So, you’re kid has been begging you to get a pet, but you don’t have the space for a dog or cat, and you’re not quite sure they can handle the responsibility of caring for one even if you did. Well, you’re in luck. The Vanderburgh Humane Society has more than just dogs and cats, they also have smaller animals like these rats who are our Pets of the Week.

Meet the VHS Rat Pack

Chances are, when you think of rats, you think of dirty animals that live in the sewers, carry disease, and find their way into your home to look for food and leave their little poop pellets everywhere. But, domesticated rats actually make great pets. According to the VHS, “Domesticated rats are charismatic and social creatures,” and if you’re worried about cleanliness, don’t be. The VHS says that not only are they clean animals, but they’re almost clean to a fault and enjoy social grooming and getting brushed by their people.

We have a co-worker here at the station who had a rat growing up named Gus-Gus (like the one from Cinderella) who said he was one of the best pets she ever had. I don’t think he helped sew her a gown for the prom by any means, but she said he was very friendly and social.
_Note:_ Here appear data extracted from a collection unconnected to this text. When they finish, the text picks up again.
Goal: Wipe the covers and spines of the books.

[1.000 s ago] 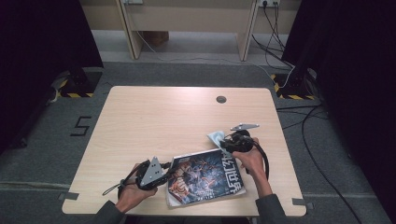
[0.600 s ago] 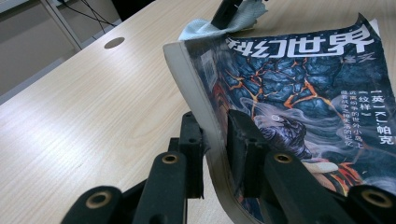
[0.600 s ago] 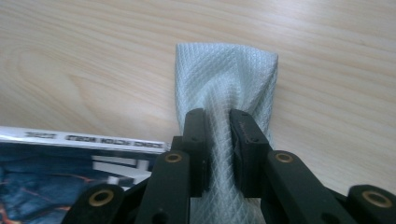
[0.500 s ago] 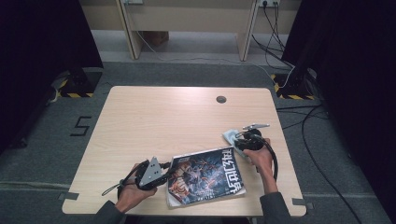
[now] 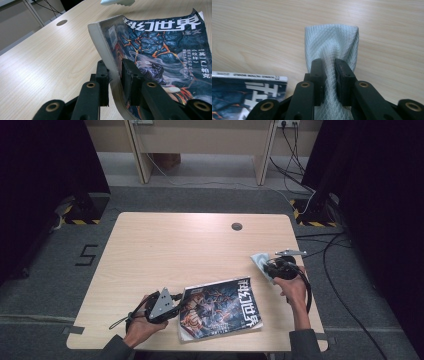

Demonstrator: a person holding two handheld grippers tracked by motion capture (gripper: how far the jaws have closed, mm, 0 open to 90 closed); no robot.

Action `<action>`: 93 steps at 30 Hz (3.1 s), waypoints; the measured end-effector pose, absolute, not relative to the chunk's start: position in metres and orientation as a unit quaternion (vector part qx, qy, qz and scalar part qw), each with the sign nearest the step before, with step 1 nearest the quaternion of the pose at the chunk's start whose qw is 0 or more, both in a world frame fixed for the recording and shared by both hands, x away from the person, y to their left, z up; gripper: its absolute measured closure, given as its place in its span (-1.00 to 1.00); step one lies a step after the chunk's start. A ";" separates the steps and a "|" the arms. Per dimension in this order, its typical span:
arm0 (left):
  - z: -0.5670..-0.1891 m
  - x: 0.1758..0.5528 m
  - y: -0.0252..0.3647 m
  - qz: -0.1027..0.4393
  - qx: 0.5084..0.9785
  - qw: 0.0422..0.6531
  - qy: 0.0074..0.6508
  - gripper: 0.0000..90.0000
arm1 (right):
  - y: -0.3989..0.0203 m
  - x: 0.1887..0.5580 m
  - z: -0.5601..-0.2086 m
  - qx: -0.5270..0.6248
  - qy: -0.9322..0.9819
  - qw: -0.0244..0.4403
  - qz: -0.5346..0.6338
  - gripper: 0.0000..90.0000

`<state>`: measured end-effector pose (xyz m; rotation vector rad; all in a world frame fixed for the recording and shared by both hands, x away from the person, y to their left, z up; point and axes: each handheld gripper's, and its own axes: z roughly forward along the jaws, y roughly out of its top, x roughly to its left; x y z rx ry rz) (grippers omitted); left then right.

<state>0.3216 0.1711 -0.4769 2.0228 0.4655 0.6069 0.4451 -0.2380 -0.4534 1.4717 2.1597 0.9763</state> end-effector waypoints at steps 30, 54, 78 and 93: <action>-0.477 0.323 0.172 0.246 0.826 0.469 0.192 0.68 | -0.265 0.434 -0.486 0.541 0.784 0.151 0.264 0.55; -0.479 0.325 0.172 0.243 0.826 0.469 0.195 0.68 | -0.185 0.428 -0.455 0.419 0.812 0.106 0.392 -0.06; -0.479 0.326 0.172 0.244 0.828 0.467 0.190 0.68 | -0.137 0.425 -0.464 0.331 0.840 0.067 0.425 -0.21; -0.479 0.335 0.181 0.233 0.814 0.477 0.236 0.66 | -0.136 0.414 -0.462 0.259 0.872 0.037 0.413 0.28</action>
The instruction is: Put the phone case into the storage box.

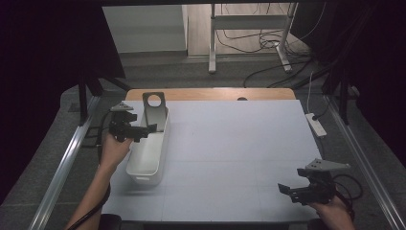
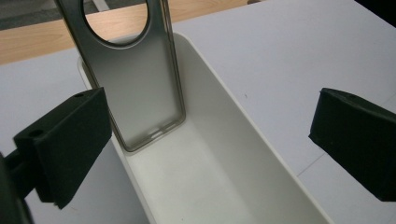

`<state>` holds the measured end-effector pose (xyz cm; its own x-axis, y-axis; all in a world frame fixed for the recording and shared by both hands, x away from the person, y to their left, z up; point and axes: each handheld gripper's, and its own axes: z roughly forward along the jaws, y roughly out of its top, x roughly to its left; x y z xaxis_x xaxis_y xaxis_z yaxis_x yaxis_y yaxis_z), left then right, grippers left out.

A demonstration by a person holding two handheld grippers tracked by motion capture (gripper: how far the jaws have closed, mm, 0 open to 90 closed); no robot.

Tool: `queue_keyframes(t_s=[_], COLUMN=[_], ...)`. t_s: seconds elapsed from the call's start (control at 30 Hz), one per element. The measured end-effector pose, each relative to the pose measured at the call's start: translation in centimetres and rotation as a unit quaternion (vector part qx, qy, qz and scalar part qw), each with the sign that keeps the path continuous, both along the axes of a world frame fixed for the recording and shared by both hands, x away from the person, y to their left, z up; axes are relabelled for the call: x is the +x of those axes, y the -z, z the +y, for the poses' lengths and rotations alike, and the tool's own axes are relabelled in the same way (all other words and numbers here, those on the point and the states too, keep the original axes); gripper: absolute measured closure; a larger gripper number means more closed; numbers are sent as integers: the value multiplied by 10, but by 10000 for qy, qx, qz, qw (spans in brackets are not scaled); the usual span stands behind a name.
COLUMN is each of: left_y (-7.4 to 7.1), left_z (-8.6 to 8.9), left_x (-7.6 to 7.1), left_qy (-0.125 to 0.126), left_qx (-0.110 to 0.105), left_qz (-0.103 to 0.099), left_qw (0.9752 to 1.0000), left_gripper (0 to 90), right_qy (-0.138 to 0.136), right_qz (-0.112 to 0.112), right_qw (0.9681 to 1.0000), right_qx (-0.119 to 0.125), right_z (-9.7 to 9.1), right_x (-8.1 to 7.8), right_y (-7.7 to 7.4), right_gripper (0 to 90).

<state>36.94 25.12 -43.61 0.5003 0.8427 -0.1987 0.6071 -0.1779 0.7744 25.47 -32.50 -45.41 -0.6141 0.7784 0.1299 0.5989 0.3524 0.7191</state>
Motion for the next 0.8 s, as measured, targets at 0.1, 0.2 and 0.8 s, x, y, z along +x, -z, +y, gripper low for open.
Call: queue_keyframes(t_s=[0.1,0.2,0.8], left_y=[0,0,-2], left_z=[0,0,0], left_x=[-3,-5,-26], left_qy=[19,27,51], left_qx=[26,37,2], left_qz=[32,35,56], left_qw=[10000,10000,10000], left_gripper=[2,2,7], right_qy=[-5,-7,-11], right_qz=[-3,-6,-6], right_qw=[10000,10000,10000], right_qx=[-1,-1,-24], right_z=[0,0,0], right_x=[0,0,0], right_y=[0,0,0], right_gripper=[27,27,27])
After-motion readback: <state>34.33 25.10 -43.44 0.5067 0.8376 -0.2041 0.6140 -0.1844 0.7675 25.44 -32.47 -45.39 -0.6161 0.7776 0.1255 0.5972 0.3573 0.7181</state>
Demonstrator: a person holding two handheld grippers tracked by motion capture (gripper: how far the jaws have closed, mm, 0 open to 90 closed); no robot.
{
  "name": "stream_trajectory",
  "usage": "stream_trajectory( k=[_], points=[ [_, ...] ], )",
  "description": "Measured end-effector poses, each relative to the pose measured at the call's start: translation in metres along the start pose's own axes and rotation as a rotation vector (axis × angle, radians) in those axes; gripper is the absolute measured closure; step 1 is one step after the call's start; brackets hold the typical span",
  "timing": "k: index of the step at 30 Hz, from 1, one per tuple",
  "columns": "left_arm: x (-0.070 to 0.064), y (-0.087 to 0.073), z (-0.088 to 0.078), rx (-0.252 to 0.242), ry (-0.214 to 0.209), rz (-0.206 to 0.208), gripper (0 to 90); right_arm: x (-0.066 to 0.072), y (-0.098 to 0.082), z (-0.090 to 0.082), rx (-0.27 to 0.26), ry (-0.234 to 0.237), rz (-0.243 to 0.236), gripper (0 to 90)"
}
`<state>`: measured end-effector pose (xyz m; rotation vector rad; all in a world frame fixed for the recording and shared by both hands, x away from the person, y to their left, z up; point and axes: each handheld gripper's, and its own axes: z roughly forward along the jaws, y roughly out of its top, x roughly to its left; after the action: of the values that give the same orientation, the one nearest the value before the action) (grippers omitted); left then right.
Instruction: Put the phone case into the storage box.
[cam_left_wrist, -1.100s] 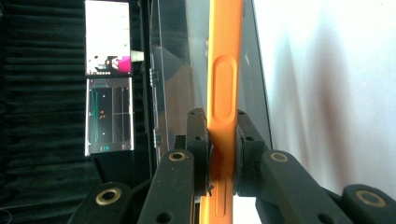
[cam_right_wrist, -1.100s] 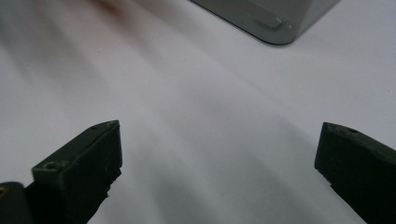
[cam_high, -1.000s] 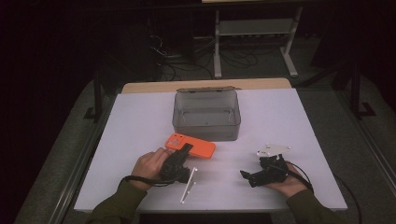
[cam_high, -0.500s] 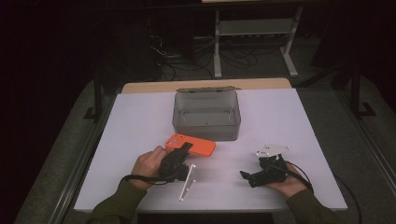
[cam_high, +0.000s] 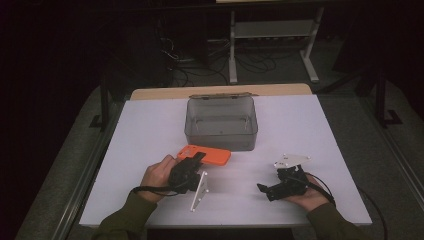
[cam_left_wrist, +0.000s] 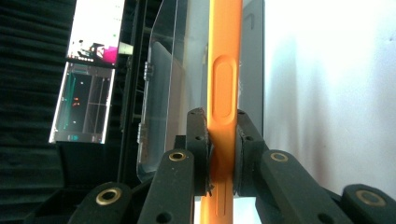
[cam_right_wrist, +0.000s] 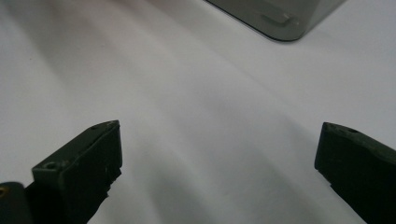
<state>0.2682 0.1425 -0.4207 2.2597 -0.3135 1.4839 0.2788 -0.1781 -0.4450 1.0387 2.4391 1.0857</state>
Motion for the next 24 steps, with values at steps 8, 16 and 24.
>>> stream_trajectory(
  k=[8,16,24],
  points=[
    [0.004,-0.003,0.0,-0.005,-0.029,-0.058,79.6,0.0,0.0,0.0,0.004,0.0,0.0,0.3],
    [0.01,-0.007,0.0,-0.012,-0.048,-0.133,79.6,0.0,0.0,0.0,0.006,-0.001,-0.001,0.3],
    [0.012,-0.009,0.001,-0.019,-0.065,-0.178,79.5,0.0,0.0,0.0,0.008,0.0,-0.001,0.3]
  ],
)
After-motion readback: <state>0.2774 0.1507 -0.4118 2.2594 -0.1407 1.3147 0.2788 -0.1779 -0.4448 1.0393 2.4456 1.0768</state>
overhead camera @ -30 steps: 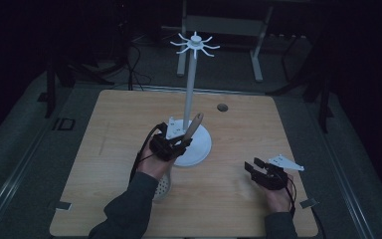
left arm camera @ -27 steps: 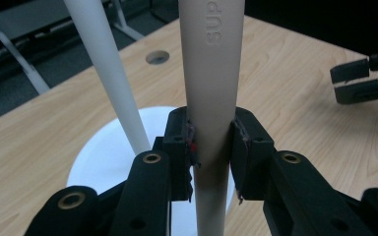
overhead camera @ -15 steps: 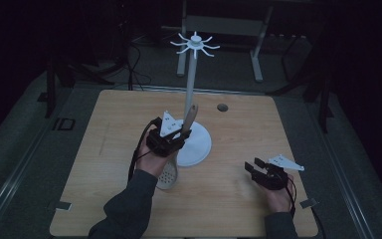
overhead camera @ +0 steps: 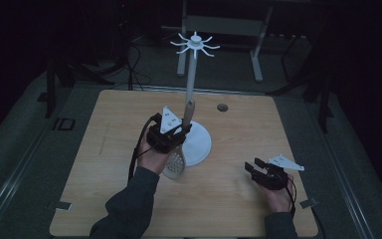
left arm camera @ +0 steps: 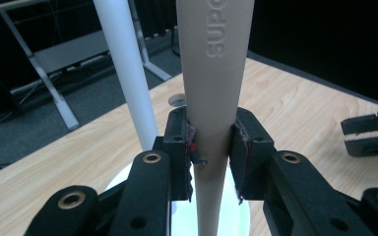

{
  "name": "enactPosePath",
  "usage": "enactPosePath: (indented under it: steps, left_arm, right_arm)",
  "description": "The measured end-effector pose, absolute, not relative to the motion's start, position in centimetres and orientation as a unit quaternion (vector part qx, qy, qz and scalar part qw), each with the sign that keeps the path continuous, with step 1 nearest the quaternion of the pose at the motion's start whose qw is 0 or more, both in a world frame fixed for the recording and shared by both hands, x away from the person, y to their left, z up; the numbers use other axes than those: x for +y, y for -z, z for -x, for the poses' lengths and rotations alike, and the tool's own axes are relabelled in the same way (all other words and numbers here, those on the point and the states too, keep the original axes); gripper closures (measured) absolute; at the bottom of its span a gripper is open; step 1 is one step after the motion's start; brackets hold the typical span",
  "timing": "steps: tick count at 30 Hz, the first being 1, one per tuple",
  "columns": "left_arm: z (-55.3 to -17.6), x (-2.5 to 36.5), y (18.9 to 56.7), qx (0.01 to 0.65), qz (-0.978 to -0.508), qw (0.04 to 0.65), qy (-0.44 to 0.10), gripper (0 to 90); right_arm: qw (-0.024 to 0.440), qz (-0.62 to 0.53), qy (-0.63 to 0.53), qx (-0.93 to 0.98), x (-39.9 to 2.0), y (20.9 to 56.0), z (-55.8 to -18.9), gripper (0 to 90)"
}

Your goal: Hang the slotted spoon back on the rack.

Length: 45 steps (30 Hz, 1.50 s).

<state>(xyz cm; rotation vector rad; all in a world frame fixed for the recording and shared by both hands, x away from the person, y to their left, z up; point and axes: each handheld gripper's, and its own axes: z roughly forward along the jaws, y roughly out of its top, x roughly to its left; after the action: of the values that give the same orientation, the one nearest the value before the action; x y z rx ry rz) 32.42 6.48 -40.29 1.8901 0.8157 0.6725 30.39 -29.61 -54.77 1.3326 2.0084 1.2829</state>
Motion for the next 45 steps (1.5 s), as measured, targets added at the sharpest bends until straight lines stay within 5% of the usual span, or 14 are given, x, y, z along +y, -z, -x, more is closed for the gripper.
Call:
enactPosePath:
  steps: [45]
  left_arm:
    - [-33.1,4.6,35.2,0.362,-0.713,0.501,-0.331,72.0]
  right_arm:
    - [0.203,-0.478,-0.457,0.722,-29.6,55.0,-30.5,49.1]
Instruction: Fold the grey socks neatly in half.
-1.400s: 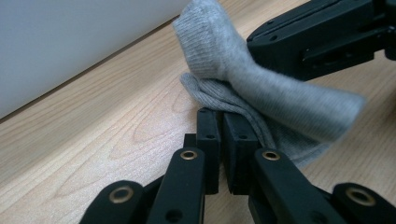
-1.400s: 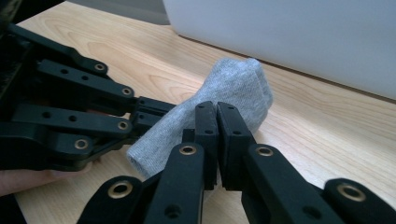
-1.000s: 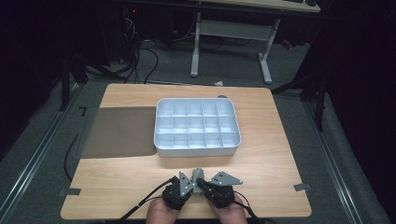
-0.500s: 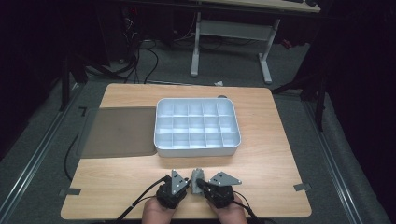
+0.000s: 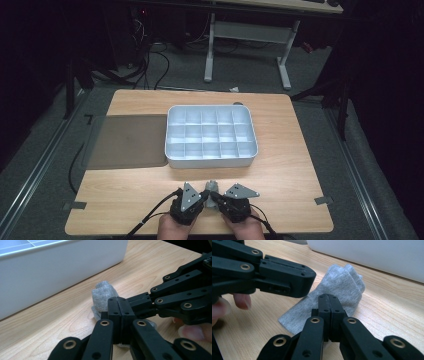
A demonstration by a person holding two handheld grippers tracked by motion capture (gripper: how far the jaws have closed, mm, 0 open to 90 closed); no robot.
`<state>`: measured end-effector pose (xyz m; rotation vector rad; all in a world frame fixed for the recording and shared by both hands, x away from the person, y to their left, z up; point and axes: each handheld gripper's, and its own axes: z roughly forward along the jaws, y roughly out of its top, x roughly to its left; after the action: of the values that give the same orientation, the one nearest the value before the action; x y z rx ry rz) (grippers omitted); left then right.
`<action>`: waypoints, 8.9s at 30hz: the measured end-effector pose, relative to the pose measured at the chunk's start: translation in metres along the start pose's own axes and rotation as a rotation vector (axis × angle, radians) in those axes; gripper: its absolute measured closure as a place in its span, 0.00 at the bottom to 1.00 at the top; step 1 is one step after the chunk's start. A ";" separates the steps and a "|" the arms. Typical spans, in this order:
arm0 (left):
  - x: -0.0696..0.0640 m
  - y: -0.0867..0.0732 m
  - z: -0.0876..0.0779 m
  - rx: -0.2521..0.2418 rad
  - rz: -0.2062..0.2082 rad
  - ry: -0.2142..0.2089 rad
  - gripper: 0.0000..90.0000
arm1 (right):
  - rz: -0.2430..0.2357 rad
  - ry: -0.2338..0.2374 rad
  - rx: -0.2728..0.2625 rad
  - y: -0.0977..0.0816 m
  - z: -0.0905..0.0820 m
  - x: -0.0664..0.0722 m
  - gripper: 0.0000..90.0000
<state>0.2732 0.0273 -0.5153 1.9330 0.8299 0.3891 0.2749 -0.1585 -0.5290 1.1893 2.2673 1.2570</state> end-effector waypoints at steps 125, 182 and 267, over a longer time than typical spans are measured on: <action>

The VHS currently has 10 of these friendly little critters available for adoption, all of them female. While they don’t expect you to take all 10, they do require you to adopt at least two at the same time. Their adoption fee is $10 each and includes what all adoption fees at the VHS include; up-to-date vaccinations, microchipping, and spaying. All of which would be way more than $10 if purchased separately.

To get a jump start on the adoption process for any of these ladies, some of the paperwork can be filled out online through the VHS website.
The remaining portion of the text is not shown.